**Task directions**
Please restate the data below word for word, omitting all images.

Segment Start: Dataset excerpt

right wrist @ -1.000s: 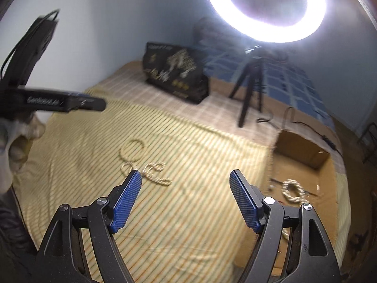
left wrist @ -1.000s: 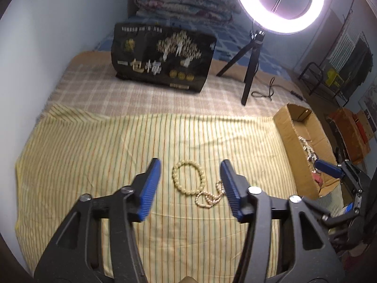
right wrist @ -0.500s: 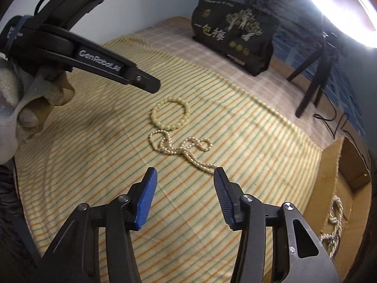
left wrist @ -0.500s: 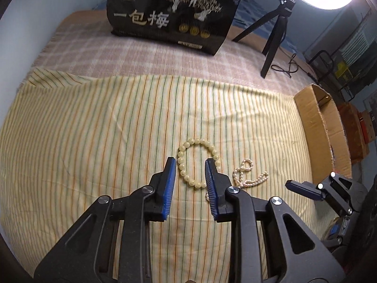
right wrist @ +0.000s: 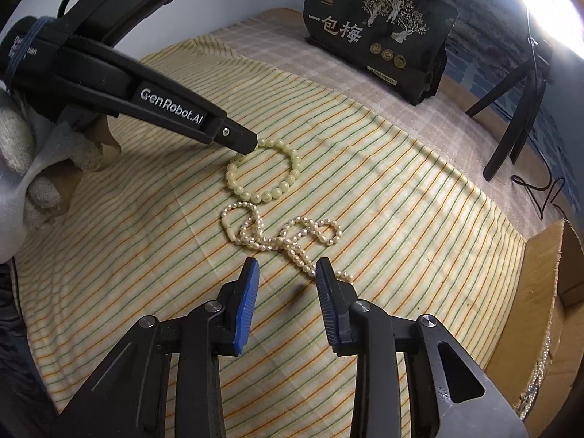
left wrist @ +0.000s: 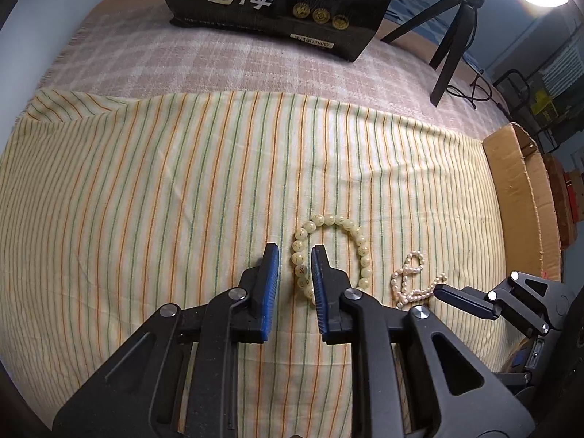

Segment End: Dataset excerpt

**Result**
right wrist @ -1.000s: 
left wrist @ -1.000s: 
right wrist @ -0.500s: 
left wrist @ -0.500s: 
right wrist @ +0.000s: 
left wrist @ +0.000s: 

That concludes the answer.